__WHAT NEEDS TO BE DONE__
Please tell how many of the lines below contain "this", using only a number.

[Dataset records]
------------------------------
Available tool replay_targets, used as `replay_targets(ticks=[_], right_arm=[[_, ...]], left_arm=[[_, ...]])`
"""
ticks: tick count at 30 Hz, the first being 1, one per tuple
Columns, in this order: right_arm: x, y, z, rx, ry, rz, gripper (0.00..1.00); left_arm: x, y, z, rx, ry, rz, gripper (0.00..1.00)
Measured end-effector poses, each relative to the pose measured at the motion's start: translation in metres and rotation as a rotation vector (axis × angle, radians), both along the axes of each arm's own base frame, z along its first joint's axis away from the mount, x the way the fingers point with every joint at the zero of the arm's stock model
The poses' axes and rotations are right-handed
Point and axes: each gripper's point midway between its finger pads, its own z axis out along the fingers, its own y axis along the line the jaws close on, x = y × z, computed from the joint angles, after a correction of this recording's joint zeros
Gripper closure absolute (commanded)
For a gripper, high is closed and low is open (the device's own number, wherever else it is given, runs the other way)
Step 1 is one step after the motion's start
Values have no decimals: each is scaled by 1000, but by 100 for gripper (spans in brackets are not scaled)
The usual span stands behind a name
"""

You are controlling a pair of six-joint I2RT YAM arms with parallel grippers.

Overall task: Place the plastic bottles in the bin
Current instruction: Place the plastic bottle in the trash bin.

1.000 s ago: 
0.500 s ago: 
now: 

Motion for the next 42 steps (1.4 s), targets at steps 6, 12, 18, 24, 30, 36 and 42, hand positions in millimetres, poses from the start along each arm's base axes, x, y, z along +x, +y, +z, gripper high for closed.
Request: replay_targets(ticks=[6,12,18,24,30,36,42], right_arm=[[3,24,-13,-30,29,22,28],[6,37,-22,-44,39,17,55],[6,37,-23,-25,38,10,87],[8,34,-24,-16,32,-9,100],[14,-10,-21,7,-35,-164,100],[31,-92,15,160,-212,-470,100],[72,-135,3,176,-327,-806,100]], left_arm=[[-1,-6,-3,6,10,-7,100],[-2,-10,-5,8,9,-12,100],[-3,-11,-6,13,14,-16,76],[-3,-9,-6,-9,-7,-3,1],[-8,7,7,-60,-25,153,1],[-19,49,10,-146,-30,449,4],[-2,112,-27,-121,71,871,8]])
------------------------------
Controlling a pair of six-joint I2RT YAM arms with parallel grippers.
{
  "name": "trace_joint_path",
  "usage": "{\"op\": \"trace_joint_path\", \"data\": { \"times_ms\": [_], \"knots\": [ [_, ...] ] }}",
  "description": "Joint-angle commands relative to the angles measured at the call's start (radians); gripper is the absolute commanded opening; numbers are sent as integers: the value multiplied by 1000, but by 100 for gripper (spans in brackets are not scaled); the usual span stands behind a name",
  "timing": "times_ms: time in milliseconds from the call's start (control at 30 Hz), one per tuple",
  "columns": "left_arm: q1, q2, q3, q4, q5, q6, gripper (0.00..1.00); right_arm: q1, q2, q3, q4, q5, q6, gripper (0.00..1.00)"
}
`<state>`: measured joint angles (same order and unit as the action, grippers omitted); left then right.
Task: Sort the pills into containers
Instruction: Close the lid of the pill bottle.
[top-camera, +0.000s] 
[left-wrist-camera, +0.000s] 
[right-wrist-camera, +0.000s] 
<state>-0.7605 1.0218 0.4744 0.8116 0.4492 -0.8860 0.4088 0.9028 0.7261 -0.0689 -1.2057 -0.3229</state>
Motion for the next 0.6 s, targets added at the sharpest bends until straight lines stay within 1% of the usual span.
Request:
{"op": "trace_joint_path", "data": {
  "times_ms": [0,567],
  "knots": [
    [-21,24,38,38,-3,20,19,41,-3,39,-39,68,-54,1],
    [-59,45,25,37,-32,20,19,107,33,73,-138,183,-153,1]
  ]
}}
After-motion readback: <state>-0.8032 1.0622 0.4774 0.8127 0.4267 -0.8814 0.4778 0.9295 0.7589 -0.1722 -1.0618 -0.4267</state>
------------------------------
__SOLUTION__
2